━━━ Recorded data ━━━
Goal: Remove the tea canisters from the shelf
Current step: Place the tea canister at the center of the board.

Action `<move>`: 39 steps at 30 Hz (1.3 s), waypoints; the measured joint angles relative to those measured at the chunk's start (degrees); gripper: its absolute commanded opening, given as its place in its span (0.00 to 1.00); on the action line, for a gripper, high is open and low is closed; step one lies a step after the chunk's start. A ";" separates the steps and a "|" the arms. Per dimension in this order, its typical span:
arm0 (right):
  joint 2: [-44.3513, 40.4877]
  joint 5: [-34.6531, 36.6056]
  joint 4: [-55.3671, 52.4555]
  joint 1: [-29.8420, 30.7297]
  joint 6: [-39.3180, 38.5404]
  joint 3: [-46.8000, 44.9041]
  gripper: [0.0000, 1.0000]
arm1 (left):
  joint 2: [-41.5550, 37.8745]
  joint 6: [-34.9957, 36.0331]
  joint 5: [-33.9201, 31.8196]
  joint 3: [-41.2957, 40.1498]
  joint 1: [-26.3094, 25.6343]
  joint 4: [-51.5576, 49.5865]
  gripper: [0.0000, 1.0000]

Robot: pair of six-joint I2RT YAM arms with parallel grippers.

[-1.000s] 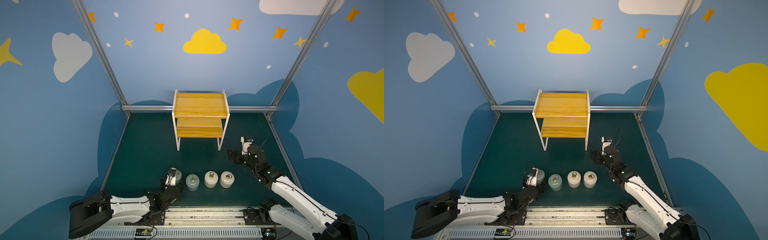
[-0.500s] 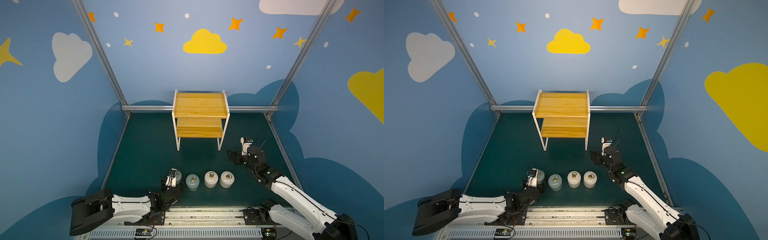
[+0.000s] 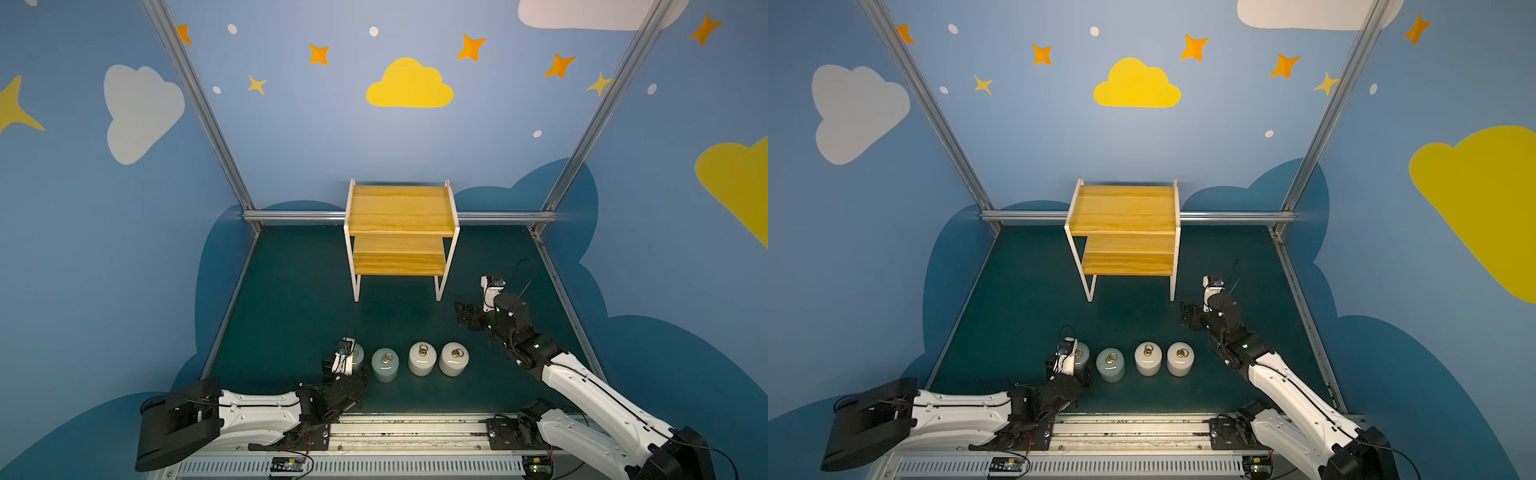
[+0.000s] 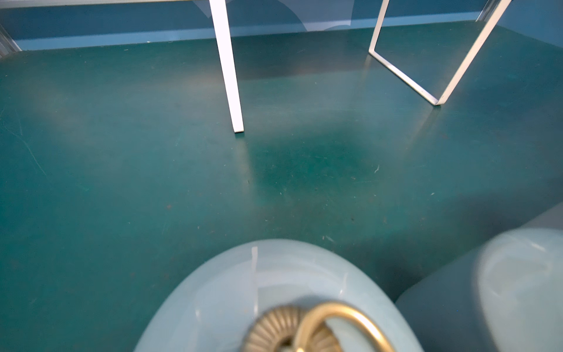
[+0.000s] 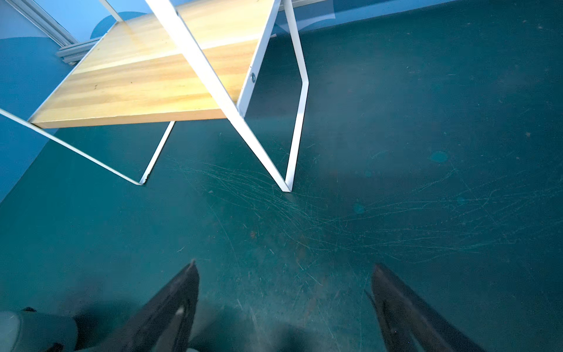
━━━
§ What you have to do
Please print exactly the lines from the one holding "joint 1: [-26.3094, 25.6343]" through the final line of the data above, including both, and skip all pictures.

§ Output for this task
  joint 1: [-26.3094, 25.6343]
  joint 4: [-51.5576, 49.5865]
  gripper: [0.0000, 1.0000]

Robot: pair of six-joint I2RT YAM arms with parallel grippers.

[-1.000s] 
[-0.500s] 
[+0.000s] 
[+0.000s] 
[+0.000s] 

What this exercise required is now done.